* [PROBLEM TO WORK ON]:
The answer must match the listing exactly, with every line written out again.

========

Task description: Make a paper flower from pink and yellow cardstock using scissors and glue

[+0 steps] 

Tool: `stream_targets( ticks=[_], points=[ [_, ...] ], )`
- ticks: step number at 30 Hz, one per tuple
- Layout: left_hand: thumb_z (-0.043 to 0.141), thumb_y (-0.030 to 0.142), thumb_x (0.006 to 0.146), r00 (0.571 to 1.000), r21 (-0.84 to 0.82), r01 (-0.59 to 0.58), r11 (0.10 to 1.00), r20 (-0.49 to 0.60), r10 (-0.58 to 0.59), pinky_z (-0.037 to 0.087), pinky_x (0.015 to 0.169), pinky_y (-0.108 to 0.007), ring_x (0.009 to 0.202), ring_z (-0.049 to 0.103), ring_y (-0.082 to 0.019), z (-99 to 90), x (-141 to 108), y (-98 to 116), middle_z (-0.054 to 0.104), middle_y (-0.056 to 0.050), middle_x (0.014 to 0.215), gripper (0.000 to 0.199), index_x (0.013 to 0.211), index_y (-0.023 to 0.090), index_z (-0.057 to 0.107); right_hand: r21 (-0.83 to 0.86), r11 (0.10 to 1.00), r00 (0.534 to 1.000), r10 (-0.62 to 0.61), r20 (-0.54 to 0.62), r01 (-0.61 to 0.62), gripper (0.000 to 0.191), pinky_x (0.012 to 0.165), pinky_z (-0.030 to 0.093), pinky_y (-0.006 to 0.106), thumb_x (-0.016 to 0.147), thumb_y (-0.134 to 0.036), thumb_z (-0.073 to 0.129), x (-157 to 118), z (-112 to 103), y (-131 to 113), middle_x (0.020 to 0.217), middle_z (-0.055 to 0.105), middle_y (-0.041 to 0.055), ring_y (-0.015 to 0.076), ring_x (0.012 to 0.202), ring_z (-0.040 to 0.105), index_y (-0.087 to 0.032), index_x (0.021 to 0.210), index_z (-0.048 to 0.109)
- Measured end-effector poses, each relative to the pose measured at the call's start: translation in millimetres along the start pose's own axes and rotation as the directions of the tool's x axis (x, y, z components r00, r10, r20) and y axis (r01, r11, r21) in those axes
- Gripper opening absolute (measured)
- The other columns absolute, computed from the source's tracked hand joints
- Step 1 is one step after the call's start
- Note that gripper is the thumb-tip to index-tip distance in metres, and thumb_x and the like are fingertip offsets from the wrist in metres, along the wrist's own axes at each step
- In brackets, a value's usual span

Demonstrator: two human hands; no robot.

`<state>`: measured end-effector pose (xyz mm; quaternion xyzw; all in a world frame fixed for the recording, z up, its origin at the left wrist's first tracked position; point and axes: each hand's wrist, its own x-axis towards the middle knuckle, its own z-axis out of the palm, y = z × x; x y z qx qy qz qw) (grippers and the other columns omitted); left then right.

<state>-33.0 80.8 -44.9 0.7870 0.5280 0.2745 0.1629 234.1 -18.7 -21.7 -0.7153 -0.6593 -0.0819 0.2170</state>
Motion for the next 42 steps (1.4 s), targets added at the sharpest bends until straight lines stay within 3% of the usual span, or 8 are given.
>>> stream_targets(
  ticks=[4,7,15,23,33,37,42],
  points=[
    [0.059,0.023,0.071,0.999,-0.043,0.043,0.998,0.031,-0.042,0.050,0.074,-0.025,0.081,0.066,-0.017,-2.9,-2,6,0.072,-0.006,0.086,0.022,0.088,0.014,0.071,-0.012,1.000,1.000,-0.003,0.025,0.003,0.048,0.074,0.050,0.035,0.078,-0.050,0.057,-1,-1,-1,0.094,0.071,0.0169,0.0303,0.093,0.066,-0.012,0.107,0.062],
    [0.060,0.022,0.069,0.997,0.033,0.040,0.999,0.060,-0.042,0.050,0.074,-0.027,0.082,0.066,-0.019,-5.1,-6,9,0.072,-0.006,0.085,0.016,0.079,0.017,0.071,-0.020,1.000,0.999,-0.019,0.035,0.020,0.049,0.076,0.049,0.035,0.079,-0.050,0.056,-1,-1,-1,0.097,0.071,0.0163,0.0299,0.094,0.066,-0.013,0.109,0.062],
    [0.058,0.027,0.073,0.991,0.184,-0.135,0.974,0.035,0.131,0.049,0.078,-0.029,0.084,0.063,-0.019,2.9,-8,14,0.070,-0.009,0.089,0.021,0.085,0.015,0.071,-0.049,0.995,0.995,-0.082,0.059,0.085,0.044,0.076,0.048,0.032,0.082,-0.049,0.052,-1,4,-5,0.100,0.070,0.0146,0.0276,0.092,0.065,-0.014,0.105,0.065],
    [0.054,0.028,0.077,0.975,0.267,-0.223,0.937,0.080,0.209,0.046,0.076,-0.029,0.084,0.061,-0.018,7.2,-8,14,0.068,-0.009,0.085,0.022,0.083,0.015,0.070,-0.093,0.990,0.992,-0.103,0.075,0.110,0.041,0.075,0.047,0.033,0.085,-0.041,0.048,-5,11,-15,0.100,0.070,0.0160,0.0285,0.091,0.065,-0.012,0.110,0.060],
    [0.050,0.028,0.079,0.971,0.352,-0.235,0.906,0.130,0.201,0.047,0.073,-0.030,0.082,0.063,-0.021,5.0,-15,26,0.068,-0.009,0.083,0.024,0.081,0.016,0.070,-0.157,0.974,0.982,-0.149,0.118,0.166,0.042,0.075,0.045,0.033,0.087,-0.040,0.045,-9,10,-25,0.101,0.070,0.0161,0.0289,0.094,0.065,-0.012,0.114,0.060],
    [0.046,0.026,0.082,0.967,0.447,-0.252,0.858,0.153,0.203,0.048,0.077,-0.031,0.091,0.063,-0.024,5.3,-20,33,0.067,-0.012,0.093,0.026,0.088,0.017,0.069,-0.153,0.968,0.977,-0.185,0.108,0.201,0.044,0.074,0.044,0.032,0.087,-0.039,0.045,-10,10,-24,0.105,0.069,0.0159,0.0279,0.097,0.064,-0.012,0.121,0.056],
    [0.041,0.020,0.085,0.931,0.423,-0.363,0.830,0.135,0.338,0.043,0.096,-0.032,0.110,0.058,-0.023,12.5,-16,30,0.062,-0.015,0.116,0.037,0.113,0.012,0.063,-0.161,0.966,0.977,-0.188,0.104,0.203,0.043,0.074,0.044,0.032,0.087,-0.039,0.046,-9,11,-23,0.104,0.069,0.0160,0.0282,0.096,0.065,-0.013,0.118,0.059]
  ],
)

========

* [TASK SOLUTION]:
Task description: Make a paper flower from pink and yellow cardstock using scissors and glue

[+0 steps] 

Tool: `stream_targets( ticks=[_], points=[ [_, ...] ], )`
- ticks: step number at 30 Hz, one per tuple
- Layout: left_hand: thumb_z (-0.043 to 0.141), thumb_y (-0.030 to 0.142), thumb_x (0.006 to 0.146), r00 (0.571 to 1.000), r21 (-0.84 to 0.82), r01 (-0.59 to 0.58), r11 (0.10 to 1.00), r20 (-0.49 to 0.60), r10 (-0.58 to 0.59), pinky_z (-0.037 to 0.087), pinky_x (0.015 to 0.169), pinky_y (-0.108 to 0.007), ring_x (0.009 to 0.202), ring_z (-0.049 to 0.103), ring_y (-0.082 to 0.019), z (-99 to 90), x (-141 to 108), y (-98 to 116), middle_z (-0.054 to 0.104), middle_y (-0.056 to 0.050), middle_x (0.014 to 0.215), gripper (0.000 to 0.199), index_x (0.013 to 0.211), index_y (-0.023 to 0.090), index_z (-0.057 to 0.107); right_hand: r21 (-0.83 to 0.86), r11 (0.10 to 1.00), r00 (0.534 to 1.000), r10 (-0.62 to 0.61), r20 (-0.54 to 0.62), r01 (-0.61 to 0.62), gripper (0.000 to 0.191), pinky_x (0.012 to 0.165), pinky_z (-0.030 to 0.093), pinky_y (-0.006 to 0.106), thumb_x (-0.016 to 0.147), thumb_y (-0.134 to 0.036), thumb_z (-0.073 to 0.129), x (-157 to 118), z (-112 to 103), y (-131 to 113), middle_x (0.020 to 0.217), middle_z (-0.055 to 0.105), middle_y (-0.041 to 0.055), ring_y (-0.015 to 0.076), ring_x (0.012 to 0.202), ring_z (-0.040 to 0.105), index_y (-0.087 to 0.032), index_x (0.021 to 0.210), index_z (-0.048 to 0.109)
- Measured end-effector poses, each relative to the pose measured at the call's start: translation in millimetres along the start pose's own axes and rotation as the directions of the tool's x axis (x, y, z components r00, r10, r20) and y axis (r01, r11, r21) in those axes
- Gripper opening absolute (measured)
- The other columns absolute, computed from the source's tracked hand joints
- Step 1 is one step after the call's start
- Note that gripper is the thumb-tip to index-tip distance in metres, and thumb_x and the like are fingertip offsets from the wrist in metres, along the wrist's own axes at each step
- In brackets, a value's usual span

Demonstrator: two human hands; no robot.

`<state>`: measured end-effector pose (xyz mm; quaternion xyzw; all in a world frame fixed for the recording, z up, its origin at the left wrist's first tracked position; point and axes: each hand's wrist, its own x-axis towards the middle knuckle, its own z-axis out of the palm, y = z × x; x y z qx qy qz qw) (grippers and the other columns omitted); left then right.

<state>-33.0 80.8 -44.9 0.7870 0.5280 0.2745 0.1629 234.1 -18.7 -21.7 -0.7153 -0.6593 -0.0819 0.2170</state>
Motion for the next 42 steps (1.4 s), targets added at the sharpest bends until straight lines stay within 3% of the usual span, or 8 are given.
>>> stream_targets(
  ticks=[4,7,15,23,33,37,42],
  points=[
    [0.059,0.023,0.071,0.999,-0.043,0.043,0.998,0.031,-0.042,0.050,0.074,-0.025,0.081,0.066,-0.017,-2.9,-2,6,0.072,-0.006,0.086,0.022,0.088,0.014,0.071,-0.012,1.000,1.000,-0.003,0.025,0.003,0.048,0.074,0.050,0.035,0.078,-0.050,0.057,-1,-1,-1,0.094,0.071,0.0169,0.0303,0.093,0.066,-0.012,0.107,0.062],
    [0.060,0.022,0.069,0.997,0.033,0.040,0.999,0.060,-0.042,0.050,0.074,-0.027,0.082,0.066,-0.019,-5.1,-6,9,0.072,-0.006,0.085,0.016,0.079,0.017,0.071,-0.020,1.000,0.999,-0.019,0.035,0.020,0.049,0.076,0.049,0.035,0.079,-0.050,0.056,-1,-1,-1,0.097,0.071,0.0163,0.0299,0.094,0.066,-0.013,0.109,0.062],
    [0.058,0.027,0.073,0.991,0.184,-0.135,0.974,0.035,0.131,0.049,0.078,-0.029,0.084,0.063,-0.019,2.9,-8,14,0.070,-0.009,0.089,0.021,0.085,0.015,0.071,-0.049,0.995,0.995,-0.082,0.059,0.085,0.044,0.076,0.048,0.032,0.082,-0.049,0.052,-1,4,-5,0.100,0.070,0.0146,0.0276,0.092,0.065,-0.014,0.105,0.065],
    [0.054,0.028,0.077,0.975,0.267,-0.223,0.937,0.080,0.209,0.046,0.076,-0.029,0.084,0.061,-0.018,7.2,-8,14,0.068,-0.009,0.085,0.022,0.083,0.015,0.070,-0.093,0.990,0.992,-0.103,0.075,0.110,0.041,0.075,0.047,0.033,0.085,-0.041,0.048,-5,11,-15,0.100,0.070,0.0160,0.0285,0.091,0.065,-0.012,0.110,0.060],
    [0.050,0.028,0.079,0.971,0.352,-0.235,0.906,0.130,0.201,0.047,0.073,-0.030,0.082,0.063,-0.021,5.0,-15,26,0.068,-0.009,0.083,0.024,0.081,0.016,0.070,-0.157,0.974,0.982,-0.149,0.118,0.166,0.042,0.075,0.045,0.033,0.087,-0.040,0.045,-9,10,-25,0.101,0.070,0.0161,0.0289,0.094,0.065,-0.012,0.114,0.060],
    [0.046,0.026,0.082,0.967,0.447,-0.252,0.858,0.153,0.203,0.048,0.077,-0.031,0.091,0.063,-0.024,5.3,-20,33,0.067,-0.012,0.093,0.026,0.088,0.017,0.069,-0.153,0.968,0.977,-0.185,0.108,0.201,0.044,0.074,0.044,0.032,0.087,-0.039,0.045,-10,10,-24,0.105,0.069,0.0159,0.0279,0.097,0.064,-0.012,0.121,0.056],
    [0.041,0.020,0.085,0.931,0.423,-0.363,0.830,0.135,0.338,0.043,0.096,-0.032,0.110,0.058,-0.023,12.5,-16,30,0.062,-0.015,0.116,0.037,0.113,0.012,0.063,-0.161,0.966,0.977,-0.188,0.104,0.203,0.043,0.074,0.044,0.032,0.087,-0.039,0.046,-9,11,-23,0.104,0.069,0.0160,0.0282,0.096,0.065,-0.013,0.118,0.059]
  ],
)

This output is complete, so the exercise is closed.